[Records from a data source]
_____

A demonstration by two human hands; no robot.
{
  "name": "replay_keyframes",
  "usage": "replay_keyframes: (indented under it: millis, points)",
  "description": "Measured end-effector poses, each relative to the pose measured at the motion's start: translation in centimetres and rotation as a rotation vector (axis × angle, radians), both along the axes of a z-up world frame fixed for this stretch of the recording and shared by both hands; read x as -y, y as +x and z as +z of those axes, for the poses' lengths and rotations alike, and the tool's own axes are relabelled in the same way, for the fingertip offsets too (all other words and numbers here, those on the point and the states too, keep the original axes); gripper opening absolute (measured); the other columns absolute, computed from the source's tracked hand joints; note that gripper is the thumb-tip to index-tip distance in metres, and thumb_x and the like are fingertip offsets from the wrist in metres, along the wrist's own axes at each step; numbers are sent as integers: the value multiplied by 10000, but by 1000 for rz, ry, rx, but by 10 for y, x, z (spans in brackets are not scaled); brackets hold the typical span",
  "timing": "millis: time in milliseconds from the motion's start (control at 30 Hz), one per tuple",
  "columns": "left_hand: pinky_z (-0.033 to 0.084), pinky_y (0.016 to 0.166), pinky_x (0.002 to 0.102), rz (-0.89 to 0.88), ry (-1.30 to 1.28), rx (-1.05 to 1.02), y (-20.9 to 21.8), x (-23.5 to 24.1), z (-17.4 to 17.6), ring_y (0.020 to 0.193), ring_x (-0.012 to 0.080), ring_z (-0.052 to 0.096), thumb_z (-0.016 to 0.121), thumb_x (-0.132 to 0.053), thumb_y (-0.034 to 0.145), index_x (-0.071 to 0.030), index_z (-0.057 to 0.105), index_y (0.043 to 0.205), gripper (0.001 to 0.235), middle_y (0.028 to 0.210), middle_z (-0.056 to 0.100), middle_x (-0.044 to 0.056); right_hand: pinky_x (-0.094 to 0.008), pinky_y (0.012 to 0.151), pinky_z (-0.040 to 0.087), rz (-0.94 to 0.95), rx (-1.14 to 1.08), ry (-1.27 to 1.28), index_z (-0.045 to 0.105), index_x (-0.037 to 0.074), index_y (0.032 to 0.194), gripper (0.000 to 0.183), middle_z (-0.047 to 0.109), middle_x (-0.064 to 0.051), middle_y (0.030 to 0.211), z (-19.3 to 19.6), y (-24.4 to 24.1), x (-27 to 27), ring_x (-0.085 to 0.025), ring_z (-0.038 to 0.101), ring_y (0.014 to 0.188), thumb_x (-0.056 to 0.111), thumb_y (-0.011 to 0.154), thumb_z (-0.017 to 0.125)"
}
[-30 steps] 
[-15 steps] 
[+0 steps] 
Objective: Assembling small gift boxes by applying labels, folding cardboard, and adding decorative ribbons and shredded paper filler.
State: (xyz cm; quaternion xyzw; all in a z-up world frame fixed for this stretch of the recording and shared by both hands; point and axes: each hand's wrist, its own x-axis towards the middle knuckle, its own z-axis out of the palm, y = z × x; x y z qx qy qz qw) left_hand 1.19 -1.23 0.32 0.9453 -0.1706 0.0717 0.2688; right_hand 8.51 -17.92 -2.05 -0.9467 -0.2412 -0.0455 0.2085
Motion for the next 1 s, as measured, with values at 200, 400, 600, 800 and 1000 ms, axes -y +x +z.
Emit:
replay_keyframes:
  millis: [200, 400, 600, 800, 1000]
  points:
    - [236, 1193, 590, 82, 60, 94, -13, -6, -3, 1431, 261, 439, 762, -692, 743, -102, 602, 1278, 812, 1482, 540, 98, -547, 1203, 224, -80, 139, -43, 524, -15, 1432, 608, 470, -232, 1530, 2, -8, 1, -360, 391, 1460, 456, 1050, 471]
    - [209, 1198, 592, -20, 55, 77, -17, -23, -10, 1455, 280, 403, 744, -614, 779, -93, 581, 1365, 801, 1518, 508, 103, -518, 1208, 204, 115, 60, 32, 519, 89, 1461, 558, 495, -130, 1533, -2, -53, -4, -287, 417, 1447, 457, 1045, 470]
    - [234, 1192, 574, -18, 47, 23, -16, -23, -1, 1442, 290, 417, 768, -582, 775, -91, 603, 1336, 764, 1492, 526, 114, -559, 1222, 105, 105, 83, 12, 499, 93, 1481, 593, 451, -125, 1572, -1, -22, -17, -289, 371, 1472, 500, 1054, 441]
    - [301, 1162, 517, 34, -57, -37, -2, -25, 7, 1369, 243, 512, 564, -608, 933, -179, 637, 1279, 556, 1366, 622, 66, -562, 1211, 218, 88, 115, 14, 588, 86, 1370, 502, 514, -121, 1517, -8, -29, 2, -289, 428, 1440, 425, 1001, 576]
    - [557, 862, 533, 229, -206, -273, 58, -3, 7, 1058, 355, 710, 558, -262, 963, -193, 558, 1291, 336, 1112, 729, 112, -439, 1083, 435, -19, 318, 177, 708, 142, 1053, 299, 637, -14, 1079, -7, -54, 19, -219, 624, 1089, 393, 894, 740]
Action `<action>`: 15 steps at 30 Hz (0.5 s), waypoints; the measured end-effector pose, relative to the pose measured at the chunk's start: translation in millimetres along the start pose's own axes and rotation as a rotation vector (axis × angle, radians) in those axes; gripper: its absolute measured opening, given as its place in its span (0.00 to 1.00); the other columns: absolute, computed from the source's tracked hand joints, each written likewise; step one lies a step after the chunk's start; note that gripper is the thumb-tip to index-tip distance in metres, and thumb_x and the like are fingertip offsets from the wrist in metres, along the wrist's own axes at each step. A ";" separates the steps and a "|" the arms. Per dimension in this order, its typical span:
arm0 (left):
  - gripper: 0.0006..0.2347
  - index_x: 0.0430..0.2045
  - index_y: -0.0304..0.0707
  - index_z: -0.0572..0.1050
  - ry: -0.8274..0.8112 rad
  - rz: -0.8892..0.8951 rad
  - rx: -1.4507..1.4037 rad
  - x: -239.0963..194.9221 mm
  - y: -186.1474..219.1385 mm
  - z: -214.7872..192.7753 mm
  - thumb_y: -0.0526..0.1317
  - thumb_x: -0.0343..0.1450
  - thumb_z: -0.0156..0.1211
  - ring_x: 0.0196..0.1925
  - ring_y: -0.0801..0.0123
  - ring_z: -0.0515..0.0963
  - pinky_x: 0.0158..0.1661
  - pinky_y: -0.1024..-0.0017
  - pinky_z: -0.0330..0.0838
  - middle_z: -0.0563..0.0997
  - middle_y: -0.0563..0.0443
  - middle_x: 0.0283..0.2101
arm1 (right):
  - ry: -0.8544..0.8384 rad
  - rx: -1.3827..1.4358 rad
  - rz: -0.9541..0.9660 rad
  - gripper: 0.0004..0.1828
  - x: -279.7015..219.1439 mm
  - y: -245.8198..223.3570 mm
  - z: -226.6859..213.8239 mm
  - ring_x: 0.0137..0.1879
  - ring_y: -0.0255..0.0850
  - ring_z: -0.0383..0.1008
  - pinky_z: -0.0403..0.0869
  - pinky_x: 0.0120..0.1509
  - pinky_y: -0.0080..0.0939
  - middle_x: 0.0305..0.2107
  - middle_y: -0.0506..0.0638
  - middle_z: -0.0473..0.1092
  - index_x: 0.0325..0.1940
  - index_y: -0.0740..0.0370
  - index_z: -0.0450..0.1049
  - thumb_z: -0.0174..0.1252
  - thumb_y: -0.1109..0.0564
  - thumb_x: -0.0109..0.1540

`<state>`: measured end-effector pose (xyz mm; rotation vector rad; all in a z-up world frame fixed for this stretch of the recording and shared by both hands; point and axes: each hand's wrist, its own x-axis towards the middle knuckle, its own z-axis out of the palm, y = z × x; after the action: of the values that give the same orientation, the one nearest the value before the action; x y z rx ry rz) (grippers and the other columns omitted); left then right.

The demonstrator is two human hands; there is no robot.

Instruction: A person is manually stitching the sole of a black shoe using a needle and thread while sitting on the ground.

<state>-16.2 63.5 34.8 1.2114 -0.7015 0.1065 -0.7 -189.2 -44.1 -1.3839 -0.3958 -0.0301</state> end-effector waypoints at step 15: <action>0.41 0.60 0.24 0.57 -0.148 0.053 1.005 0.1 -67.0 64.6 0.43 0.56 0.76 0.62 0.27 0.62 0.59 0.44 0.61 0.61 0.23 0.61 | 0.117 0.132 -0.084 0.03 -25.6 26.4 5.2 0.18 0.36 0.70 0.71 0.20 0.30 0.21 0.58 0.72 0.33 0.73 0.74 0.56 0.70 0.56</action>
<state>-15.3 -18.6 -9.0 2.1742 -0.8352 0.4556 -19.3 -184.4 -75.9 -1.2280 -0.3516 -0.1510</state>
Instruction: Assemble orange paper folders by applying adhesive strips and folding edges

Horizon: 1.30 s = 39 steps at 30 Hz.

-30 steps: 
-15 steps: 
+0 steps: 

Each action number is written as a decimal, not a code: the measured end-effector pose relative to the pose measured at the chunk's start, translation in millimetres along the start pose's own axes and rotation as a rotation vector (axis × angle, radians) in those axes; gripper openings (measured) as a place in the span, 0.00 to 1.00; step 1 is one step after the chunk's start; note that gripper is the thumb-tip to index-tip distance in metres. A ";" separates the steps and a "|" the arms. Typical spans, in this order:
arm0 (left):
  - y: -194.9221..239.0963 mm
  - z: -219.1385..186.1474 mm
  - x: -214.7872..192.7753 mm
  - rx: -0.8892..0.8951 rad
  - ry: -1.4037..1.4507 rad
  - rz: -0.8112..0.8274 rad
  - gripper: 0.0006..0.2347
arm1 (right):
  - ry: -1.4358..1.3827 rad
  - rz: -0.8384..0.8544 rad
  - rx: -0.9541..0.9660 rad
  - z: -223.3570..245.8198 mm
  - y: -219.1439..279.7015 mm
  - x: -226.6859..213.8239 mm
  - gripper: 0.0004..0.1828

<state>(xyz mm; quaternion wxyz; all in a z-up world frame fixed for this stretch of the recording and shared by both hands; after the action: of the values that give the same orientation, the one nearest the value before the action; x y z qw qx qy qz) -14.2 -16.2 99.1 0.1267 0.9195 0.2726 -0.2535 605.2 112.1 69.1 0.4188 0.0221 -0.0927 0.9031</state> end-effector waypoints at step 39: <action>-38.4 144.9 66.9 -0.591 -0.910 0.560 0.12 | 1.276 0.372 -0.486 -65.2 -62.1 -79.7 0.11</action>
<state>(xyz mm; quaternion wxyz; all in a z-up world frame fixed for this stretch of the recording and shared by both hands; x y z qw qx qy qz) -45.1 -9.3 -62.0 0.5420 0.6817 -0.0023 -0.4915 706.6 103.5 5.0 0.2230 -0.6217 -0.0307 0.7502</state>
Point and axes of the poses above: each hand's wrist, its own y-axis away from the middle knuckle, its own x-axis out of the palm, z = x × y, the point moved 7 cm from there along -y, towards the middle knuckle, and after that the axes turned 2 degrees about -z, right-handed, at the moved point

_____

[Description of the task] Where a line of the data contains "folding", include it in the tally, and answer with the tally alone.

[Result] 2